1 Introduction

Recent years, with the rapid growth of online commerce and fashion-related application, fashion image analysis and understanding have attracted increasing amount of attention in the community. Extensive studies have been conducted in this field, such as category classification, style or attribute prediction, fashion landmark localization, and fashion image synthesis.

In this paper, we study three core problems of fashion image analysis: landmark localization, category classification and attribute prediction. Previous works based on deep learning have shown much success in these fields [3, 6, 9,10,11, 16, 17]. However, most of them fail to further improve fashion analysis accuracy because of the low resolution of the predicted heatmaps after several pooling operations. It limits the prediction accuracy since fashion landmarks usually lie in the sharp corners or edges of clothes. In this paper, we address this problem by using transposed convolution to upsample the feature map. Thus, the predicted heatmaps are high-resolution and have the same size as the input fashion image, which will improve the accuracy of landmark localization.

For enhancing accuracy of category classification and attribute prediction, we also introduce a landmark-driven attention mechanism leveraging the predicted landmark heatmap.

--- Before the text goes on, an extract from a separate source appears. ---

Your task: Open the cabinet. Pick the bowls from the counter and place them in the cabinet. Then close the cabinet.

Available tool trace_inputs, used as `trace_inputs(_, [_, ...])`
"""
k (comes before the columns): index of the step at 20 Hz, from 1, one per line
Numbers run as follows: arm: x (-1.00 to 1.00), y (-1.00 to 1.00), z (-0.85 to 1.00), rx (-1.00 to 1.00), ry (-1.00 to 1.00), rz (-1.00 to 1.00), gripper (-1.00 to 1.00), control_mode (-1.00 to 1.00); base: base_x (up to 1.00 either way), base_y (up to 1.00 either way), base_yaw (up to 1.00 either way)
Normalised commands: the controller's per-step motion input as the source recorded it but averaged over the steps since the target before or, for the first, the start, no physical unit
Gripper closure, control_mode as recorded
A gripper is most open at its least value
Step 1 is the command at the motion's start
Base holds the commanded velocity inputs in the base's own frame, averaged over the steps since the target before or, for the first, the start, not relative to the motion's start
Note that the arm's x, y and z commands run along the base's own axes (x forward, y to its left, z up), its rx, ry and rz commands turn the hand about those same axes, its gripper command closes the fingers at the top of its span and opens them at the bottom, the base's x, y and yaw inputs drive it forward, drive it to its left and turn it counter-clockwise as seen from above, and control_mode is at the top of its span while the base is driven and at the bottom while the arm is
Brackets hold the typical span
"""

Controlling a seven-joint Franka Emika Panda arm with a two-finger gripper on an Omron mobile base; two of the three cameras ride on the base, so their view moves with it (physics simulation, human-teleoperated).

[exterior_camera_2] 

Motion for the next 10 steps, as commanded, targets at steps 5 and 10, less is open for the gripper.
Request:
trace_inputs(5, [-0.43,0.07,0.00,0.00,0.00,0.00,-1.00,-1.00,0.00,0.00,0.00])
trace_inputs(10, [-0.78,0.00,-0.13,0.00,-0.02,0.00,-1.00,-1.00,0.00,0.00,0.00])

The landmark locations and the convolutional features are combined to form a new attention map, which gives our network a flexible way to focus on the most functional parts of the clothes for category and attribute prediction with the reference to both local landmark positions and global features. Such attention mechanism magnifies the most related information for fashion analysis while filters out unrelated features, thus boosting the category and attribute prediction accuracy. Notably, our whole fashion analysis model is fully differentiable and can be trained end-to-end.

We exert comprehensive evaluations on a large-scale dataset – DeepFashion dataset [9]. Experimental results demonstrate that our fashion analysis model outperforms the state-of-the-arts.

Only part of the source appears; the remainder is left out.